No livro Denialism: How Irrational Thinking Hinders Scientific Progress, Harms the Planet, and Threatens Our Lives, o jornalista da New Yorker Michael Specter define o negacionismo como algo que acontece quando, confrontado com o drama da mudança, um segmento da sociedade prefere voltar-se para uma mentira confortável, ao invés de enfrentar a realidade. O autor refere-se especificamente à descredibilização política da ciência e à forma como essa prática coloca em causa o bem-estar dos cidadãos. O livro foi escrito há mais de uma década mas continua actual, e a tese aplica-se perfeitamente a fenómenos sociais que estão a acontecer em Portugal.

Perante o apoio generalizado ao movimento Black Lives Matter, o partido do deputado único André Ventura saiu à rua para negar a causa defendida, alegando que “Portugal não é racista”. Já antes tinha dito na Assembleia da República que “o racismo estrutural é um fantasma que não existe em Portugal, é um fantasma que nos querem trazer para a discussão de temas ou para esconder outros”. Tudo isto numa altura em que o racismo é amplamente discutido a nível nacional e internacional, discussão que aliás tem como objectivo levar a cabo mudanças na sociedade (e sublinho aqui a ligação mencionada anteriormente entre negacionismo e oposição a mudanças).

Mais recentemente, Portugal viu uma assustadora manifestação (em frente à sede da SOS Racismo) que gerou pouco mais do que um encolher de ombros a nível nacional. Dias depois da acção que tinha elementos iconográficos muito semelhantes a grupos supremacistas brancos como Klu Klux Klan –, dirigentes da referida associação e deputados de esquerda foram ameaçados, numa carta que coloca em causa a segurança das suas famílias. Tudo porque pedem mudanças.

Perante esta situação o mesmo deputado único de extrema-direita diz no Twitter, e cito: “Todos os dias são feitas publicamente ameaças à minha vida ou de outros membros do Chega. Alguém ouviu alguma vez falar de racismo? Ou viu a indignação de Ferro Rodrigues?

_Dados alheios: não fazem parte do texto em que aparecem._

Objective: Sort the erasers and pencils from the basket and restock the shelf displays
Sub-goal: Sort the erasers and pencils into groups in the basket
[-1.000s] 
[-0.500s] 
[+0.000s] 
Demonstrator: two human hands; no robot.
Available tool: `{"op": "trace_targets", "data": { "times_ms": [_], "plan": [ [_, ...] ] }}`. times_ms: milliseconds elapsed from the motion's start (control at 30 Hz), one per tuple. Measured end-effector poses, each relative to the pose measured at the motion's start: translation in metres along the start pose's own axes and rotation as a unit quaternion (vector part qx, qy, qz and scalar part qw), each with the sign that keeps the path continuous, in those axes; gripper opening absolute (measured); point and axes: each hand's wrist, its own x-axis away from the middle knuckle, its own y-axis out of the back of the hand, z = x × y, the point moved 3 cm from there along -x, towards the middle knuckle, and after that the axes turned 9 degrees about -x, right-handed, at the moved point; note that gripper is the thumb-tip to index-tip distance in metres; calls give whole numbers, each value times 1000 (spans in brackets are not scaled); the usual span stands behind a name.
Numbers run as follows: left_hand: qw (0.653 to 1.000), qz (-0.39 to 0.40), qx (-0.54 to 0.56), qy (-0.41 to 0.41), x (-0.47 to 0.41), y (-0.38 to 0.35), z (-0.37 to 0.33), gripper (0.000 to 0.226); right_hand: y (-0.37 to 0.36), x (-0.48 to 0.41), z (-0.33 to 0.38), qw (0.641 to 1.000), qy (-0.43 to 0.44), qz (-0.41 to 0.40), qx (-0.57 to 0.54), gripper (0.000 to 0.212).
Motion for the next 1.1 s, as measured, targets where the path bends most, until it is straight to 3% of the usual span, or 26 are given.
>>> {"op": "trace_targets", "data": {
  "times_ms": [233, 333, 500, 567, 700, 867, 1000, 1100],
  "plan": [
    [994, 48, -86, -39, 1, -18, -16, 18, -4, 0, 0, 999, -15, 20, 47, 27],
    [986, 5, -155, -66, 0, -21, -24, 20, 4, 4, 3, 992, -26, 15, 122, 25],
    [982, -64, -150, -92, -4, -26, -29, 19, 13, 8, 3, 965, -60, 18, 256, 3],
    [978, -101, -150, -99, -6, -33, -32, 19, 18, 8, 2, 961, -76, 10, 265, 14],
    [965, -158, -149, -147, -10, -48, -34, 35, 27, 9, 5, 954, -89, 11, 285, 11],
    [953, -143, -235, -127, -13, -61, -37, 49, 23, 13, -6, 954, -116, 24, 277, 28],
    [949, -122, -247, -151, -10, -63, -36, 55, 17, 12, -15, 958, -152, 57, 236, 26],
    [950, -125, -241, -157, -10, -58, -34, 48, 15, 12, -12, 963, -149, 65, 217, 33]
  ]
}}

Mas eles precisam desta narrativa do racismo…”. 

Confrontado com pessoas que foram directamente ameaçadas numa carta que dá prazo para que abandonem o país –, o deputado prefere negar a gravidade da situação, tentando não apenas desvalorizar, mas descredibilizar todas as ameaças em causa. O argumento utilizado é precisamente a negação do racismo e da discriminação.

É conhecida e amplamente estudada a ligação entre negacionismo, extremismo, nacionalismo e, sim, nazismo. Isto porque negar problemas é negar as causas que lhe são intrínsecas e equivale a fingir argumentos para contrariar as necessidades de inclusão. As ameaças a que dirigentes associativos e políticos foram submetidas não podem ter lugar no Portugal democrático. Não admitir a sua gravidade é assumir o negacionismo crónico da extrema-direita e fechar os olhos à necessidade de mudança. O primeiro passo para solucionar problemas é encará-los de frente e aceitar que existem. Paremos de negar o evidente.